Das ist einzigartig in Österreich – und es wird die Primärversorgung auf den Kopf stellen: In Kärnten betreiben erstmals keine niedergelassenen Ärzt:innen, sondern die landeseigene Spitalsgesellschaft ein PVE.
Seit Beginn von Primärversorgungseinheiten (PVE) und nicht zuletzt seit dem jüngsten Finanzausgleich zwischen Bund und Ländern wird darüber diskutiert, was PVE eigentlich tun sollen: die niedergelassene Primärversorgung verbessern und eine neue Zusammenarbeitsform für niedergelassene Ärzt:innen sein, oder schlich eine Entlastung von teuren Spitalsambulanzen?
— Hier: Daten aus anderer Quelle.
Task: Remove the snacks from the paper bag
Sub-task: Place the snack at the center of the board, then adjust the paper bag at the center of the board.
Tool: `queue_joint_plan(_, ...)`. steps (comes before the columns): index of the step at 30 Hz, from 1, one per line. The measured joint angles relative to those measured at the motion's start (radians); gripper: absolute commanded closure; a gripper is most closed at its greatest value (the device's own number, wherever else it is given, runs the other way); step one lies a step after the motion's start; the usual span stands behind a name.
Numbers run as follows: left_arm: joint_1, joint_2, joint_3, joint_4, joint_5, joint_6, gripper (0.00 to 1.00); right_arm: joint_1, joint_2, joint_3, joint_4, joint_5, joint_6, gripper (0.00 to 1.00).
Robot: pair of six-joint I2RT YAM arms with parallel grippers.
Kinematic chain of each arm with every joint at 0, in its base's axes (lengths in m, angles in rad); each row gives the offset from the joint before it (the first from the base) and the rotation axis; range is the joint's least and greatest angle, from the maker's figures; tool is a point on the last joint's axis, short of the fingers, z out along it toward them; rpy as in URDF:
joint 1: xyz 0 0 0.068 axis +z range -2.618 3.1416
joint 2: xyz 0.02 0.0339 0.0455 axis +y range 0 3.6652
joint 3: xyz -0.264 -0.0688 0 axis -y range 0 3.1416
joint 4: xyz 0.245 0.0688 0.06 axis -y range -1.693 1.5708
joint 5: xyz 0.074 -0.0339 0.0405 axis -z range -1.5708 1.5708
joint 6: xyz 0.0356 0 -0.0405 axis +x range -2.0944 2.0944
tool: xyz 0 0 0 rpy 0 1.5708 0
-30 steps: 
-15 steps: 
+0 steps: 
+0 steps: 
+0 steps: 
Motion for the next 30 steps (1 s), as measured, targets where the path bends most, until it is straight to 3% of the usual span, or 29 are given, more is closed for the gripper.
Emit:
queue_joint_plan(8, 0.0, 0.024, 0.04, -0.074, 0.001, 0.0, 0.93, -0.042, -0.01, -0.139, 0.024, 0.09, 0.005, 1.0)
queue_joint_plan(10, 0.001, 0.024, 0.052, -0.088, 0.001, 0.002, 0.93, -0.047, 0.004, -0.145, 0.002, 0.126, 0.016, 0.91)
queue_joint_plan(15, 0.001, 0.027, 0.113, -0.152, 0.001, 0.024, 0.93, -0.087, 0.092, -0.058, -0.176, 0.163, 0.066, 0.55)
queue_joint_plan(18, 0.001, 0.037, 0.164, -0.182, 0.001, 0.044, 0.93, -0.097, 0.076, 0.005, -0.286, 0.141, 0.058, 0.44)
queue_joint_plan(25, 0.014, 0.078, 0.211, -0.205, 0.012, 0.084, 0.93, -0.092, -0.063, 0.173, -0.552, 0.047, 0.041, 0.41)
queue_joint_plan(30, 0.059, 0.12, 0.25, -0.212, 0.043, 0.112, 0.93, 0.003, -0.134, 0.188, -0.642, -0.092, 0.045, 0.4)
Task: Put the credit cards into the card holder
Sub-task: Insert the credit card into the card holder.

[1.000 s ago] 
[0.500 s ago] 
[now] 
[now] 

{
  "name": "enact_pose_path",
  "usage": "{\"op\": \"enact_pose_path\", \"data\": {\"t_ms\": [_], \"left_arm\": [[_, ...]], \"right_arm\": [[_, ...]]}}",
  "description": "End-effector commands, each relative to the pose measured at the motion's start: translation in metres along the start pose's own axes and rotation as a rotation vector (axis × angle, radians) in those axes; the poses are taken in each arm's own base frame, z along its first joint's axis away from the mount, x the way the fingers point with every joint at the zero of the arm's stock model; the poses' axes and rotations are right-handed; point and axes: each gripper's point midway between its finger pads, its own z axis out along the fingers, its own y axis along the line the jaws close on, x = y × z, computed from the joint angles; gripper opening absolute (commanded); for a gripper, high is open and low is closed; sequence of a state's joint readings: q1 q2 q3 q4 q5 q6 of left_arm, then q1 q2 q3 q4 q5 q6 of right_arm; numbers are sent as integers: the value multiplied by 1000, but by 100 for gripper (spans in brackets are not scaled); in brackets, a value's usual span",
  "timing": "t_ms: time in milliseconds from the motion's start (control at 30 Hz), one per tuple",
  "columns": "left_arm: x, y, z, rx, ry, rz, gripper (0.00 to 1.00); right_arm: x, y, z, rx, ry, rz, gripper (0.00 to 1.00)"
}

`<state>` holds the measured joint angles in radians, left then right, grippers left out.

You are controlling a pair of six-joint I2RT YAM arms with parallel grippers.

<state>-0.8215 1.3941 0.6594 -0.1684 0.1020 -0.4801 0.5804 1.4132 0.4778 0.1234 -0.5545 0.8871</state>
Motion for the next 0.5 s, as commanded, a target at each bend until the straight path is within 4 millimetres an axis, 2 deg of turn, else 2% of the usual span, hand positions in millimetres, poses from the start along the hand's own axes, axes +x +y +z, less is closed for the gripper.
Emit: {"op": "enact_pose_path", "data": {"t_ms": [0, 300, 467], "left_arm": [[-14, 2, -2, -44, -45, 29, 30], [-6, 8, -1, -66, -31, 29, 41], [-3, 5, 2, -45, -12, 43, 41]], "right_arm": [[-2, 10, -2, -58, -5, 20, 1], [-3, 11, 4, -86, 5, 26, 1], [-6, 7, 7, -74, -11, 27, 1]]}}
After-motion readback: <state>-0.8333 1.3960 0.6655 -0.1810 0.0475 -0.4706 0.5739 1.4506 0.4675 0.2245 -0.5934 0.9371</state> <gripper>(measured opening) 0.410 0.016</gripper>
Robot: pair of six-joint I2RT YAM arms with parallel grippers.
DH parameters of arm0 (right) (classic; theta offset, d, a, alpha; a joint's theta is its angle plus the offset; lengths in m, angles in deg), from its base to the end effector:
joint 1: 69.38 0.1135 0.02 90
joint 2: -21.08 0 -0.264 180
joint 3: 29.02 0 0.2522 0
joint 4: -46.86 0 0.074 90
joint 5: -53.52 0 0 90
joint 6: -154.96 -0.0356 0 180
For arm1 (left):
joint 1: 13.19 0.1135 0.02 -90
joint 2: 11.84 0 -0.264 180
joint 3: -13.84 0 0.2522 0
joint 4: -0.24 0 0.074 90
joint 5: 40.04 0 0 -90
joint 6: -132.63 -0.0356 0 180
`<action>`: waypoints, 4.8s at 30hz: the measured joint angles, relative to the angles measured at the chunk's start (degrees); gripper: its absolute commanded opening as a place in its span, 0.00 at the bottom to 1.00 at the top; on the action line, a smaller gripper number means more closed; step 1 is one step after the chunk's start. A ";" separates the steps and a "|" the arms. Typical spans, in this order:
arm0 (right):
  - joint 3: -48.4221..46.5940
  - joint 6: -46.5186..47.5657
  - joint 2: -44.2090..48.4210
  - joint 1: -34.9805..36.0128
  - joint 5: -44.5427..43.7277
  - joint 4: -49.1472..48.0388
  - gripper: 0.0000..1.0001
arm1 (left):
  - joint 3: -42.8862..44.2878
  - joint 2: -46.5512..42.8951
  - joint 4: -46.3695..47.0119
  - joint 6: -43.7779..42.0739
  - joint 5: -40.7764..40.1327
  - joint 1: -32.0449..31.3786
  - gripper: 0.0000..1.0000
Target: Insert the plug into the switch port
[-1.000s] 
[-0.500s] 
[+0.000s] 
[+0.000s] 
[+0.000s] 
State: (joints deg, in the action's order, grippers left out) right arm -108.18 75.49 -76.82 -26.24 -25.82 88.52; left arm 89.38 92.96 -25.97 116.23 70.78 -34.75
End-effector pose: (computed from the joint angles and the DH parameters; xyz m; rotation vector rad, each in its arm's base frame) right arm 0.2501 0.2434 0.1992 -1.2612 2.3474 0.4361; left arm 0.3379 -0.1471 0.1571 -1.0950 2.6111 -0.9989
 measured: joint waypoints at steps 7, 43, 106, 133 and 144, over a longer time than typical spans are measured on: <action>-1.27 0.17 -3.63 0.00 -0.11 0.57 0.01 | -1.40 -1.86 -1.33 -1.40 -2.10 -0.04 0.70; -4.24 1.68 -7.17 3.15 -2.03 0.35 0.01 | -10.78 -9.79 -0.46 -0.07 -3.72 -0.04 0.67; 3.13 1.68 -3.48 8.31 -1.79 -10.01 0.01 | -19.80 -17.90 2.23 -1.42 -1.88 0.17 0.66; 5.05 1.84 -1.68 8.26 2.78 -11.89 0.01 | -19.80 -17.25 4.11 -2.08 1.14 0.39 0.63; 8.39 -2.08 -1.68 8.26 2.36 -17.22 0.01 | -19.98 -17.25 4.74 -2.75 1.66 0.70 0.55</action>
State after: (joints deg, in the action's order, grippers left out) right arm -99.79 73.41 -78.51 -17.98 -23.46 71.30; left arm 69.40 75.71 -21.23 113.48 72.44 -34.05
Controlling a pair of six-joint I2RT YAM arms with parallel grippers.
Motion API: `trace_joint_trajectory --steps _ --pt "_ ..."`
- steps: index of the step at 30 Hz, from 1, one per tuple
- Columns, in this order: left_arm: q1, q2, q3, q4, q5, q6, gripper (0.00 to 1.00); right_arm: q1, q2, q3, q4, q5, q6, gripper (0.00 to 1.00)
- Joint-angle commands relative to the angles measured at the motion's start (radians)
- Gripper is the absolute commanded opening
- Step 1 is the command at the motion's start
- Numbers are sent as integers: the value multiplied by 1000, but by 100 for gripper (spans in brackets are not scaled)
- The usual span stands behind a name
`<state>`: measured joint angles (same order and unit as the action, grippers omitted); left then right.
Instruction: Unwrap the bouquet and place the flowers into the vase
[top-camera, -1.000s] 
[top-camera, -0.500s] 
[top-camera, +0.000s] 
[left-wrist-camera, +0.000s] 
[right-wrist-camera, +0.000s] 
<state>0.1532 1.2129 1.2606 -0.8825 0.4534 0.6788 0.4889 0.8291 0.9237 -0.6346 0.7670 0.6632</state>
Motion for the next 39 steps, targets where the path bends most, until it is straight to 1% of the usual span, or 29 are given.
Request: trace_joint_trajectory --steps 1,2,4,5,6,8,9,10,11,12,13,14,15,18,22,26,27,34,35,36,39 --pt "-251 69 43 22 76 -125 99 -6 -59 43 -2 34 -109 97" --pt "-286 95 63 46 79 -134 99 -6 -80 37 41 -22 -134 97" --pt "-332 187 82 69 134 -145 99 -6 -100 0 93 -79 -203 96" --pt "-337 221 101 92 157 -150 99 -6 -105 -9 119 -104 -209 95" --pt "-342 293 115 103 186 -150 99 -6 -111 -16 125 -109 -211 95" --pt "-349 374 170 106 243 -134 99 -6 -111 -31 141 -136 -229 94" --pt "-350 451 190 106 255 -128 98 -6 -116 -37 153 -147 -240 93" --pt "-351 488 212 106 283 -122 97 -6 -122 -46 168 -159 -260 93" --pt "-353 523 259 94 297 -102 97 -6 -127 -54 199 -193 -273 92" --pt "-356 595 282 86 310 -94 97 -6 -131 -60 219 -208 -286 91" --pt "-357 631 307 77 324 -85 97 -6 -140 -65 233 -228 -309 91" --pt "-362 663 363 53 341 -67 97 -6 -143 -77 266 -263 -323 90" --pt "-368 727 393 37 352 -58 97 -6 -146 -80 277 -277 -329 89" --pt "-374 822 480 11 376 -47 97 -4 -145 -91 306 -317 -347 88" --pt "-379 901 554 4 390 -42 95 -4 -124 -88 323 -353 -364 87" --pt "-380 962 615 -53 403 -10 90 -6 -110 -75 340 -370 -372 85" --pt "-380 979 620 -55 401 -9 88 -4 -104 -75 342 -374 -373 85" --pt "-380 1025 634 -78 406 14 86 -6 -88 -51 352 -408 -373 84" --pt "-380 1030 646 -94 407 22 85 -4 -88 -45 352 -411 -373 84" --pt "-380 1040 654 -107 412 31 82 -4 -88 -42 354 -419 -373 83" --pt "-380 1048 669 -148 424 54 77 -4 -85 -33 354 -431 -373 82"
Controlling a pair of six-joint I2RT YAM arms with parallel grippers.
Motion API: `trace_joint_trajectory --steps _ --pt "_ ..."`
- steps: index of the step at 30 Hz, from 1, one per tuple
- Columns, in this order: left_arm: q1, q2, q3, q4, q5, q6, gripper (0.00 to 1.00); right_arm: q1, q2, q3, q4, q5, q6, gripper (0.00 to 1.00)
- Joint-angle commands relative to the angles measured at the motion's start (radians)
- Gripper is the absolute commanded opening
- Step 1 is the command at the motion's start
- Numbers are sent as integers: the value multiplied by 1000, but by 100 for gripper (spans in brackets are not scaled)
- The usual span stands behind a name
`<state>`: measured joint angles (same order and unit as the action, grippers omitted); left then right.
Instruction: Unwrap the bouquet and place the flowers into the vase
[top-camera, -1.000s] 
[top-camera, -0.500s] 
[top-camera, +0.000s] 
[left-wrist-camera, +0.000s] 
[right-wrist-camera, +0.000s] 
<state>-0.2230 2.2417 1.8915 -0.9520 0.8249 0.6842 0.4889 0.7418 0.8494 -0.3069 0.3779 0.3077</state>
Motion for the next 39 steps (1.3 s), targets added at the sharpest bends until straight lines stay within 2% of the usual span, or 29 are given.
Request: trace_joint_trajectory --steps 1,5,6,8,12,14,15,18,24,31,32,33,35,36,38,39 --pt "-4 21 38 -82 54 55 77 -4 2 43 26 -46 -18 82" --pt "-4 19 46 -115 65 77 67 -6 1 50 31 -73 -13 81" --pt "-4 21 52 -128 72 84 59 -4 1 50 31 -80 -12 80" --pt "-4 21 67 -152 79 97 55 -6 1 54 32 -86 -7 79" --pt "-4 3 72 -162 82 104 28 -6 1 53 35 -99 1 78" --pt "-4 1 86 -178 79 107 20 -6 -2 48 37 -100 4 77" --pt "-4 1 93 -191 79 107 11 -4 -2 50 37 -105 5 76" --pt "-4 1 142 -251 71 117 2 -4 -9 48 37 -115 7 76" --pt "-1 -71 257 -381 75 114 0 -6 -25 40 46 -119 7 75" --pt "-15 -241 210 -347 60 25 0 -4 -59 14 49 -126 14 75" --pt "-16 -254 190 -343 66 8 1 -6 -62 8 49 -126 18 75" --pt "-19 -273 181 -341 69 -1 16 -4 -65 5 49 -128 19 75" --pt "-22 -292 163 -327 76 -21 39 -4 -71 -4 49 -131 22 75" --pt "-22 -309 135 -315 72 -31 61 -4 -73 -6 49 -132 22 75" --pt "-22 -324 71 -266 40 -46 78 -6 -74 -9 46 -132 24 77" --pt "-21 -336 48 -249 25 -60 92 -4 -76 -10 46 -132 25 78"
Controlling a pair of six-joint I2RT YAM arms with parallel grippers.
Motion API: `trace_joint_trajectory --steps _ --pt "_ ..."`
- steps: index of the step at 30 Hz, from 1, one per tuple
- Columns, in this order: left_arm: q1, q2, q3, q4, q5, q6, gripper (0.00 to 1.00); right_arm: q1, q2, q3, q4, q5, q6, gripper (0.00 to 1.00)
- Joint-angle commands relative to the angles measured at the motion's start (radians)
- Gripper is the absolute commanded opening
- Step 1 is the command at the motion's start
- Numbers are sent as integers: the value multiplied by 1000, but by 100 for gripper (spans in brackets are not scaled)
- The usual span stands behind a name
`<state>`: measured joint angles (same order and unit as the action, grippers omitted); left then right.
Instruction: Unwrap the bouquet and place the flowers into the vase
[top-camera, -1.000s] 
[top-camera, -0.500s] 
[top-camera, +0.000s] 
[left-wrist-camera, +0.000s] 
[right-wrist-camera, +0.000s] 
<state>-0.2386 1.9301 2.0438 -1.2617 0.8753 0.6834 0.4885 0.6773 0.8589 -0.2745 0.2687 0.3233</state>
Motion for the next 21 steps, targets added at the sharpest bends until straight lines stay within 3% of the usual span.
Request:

Jetzt wird sichtbar, was sich die Spitalsgesellschaften darunter vorstellen – zumindest jene in Kärnten: Ein PVE soll ein Spital entlasten und Kosten vom Land als Spitalsträger und Eigentümer der KABEG in den niedergelassenen Bereich zur Krankenversicherung verschieben. „Die KABEG hat, nachdem das erstgereihte Team der Ärztekammer ablehnte, den Zuschlag als Betreiberin des Zentrums in Villach erhalten. Entstehen soll es in unmittelbarer Nähe zum LKH Villach. Am Montag wird dann die Österreichische Gesundheitskasse auch die Primärversorgungseinheiten in Völkermarkt, Wolfsberg und Spittal ausschreiben“, gab Gesundheitsreferentin Beate Prettner (SPÖ) bekannt.
Bezeichnend dabei: Das Land kennt offenbar die Ausschreibungsmodalitäten der ÖGK. Der Grund: Während die Ausschreibung von der ÖGK ausgeführt wird, werden die Primärversorgungszentren von den Sozialversicherungsträgern, dem Land Kärnten und dem Kärntner Gesundheitsfonds gemeinsam finanziert. Personalkosten für Leistungen der Ärzt:innen sowie des Kernteams sind vom Sozialversicherungsträger gedeckt. Je nach eingereichtem Versorgungskonzept leisten der Kärntner Gesundheitsfonds sowie das Land Kärnten Zuzahlungen zu Personalkosten zum Aufbau eines multiprofessionellen Teams (wie diplomierte Gesundheits- und Krankenpflegeperson, Physiotherapeut:innen, Sozialarbeiter:innen etc.) von bis zu 1,7 Millionen Euro aufgeteilt auf vier Jahre. Diese Summe ist ein Maximalbetrag und abhängig vom eingereichten Versorgungskonzept.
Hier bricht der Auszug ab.